(Beginning of Stored data)
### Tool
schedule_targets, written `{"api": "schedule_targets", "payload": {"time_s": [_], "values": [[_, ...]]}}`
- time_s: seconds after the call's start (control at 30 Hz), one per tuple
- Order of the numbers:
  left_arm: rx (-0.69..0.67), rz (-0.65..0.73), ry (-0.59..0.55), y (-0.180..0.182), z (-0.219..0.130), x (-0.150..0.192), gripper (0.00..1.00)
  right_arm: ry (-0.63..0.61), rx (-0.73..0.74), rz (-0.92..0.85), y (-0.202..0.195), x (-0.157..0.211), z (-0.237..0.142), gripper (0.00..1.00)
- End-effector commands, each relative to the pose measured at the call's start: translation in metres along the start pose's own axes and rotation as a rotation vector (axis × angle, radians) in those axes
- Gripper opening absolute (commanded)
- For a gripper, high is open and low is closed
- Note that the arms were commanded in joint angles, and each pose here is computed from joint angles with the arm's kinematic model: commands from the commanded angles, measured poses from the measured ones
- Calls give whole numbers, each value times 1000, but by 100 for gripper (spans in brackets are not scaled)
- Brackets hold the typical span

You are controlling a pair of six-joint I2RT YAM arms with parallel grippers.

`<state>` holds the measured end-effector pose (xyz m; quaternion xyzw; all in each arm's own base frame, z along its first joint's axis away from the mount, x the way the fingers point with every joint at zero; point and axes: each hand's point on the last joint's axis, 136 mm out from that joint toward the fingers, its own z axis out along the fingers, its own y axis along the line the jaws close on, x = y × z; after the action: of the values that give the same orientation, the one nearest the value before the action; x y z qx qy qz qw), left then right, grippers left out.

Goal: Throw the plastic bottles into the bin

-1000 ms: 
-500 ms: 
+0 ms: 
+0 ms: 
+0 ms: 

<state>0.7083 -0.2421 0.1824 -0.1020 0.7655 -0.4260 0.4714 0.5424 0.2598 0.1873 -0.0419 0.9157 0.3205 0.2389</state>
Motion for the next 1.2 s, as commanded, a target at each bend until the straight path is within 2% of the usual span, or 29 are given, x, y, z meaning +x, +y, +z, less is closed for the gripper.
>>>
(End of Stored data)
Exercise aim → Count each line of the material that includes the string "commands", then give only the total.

Exercise response → 2